Шли годы, мы все росли. Я много читала, жила у бабушки, а брат воровал деньги у мамы из кошелька, поджигал квартиру и дачу, связывался с плохими компаниями, имел приводы в милицию. Рос вруном и трусом. Лучший кусок всегда съедал сам. Даже когда мама уже болела и умирала от рака, я передала её апельсины через сестру. Я в то время сама лежала в постели и не знала кто из нас умрет раньше. Попросила сестру купить фруктов за мои деньги. Позвонила маме и спросила, покушала она? Услышав, что нет, спросила почему. Федя скушал, он же тоже витаминчиков хочет.

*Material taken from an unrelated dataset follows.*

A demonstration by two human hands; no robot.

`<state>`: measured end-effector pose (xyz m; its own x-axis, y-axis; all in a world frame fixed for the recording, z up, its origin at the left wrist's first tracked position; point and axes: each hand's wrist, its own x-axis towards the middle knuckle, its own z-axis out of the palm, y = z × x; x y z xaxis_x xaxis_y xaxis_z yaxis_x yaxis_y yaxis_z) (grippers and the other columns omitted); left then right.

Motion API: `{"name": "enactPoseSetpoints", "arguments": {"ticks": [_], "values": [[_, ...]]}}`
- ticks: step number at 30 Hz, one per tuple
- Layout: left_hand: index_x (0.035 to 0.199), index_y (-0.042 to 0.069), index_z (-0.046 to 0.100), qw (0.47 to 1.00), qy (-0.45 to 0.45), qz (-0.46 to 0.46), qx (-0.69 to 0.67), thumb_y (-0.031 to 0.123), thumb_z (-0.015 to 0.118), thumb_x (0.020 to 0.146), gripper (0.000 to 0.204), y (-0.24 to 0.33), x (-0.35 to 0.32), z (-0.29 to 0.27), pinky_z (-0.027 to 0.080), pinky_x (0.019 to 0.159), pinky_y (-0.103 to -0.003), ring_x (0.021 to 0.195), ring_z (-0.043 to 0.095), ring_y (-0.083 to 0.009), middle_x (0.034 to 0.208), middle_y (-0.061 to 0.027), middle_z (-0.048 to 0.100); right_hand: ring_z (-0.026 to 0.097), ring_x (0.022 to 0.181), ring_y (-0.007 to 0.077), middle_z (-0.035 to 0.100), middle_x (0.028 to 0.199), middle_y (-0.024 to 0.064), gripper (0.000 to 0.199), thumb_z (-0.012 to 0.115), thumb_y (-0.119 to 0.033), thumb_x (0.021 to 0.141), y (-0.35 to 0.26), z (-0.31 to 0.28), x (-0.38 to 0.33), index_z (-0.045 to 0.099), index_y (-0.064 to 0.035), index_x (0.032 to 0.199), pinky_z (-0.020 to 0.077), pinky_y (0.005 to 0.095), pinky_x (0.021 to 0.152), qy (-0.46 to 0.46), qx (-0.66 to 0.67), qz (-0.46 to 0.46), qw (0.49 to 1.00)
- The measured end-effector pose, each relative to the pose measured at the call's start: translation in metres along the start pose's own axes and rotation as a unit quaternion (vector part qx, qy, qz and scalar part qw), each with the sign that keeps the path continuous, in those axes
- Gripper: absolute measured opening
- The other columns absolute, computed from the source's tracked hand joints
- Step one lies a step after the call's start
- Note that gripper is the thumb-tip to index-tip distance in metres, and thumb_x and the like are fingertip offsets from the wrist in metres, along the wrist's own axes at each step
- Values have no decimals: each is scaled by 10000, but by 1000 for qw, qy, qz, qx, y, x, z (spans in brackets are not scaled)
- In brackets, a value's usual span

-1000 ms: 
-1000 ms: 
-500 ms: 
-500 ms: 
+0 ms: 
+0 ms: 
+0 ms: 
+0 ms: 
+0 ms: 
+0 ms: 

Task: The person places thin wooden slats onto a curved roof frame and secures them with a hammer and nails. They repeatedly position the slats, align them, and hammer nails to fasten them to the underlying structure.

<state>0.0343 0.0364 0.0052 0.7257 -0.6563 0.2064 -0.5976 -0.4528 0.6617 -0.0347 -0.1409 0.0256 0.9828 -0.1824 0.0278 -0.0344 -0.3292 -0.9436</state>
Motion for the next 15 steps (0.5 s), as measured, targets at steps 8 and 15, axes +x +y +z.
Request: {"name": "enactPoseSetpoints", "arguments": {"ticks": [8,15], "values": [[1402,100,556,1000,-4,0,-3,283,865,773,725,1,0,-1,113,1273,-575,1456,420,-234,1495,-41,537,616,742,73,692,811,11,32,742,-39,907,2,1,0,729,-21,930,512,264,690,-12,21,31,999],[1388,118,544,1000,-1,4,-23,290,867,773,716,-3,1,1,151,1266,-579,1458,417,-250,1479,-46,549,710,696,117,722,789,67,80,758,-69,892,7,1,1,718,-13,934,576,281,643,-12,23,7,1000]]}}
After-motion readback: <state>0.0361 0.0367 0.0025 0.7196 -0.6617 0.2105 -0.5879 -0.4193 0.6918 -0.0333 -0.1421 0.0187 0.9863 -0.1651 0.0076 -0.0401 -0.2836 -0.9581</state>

За несколько дней до маминой смерти, брат, как истинный ссыкун (очкун) стал сбегать из дома и бросать маму одну. Такое случилось раз, но мы все запомнили. Кроме Федьки. Сестра ушла на работу в ночную смену. Покормила маму и поменяла памперс. Брат ушел гуливанить вслед за ней. Утром сестра позвонила мне и рыдая рассказывала, что мама в лопнутом памперсе с окровавленными губами сидит одна дома. Губы лопнули от жажды. Она хотела пить, а вода закончилась, а подать то некому. Наследничек бухать убежал. Когда я ему дозвонилась, он сказал, точнее проорал в трубку, что у его напарника машина сломалась и он чинит машину, спасая жизнь другу. Герой. Жаль у меня ордена никакого нет. Отдала бы нахрен. Хотелось бы посмертно. Мне пришлось переехать к маме. Брат боится меня, на физическом уровне. Я могу врезать от души. И два раза не повторяю. При мне он был пай мальчик. Приходил с работы вовремя. Трезвый. А когда мама умерла, он был на работе. И все хлопоты по организации похорон легли на плечи нашей сестры. Зато братец напился всласть. Нет не от горя. Отмучилась ведь. Но до девяти дней держался скромнягой. Я продолжала жить у мамы и поддерживала сестру как могла. Через год двойняшки продали родительскую квартиру и сестра купила себе студию, а братец благополучно все пропил. Меня в завещании на квартиру не было. При жизни мне мама сказала, что у меня и так все есть. Ну есть и есть. Лишь бы совесть не пропала и душа не деградировала. Вот с тех пор я с братом и не общаюсь. А виновата материнская слепая любовь.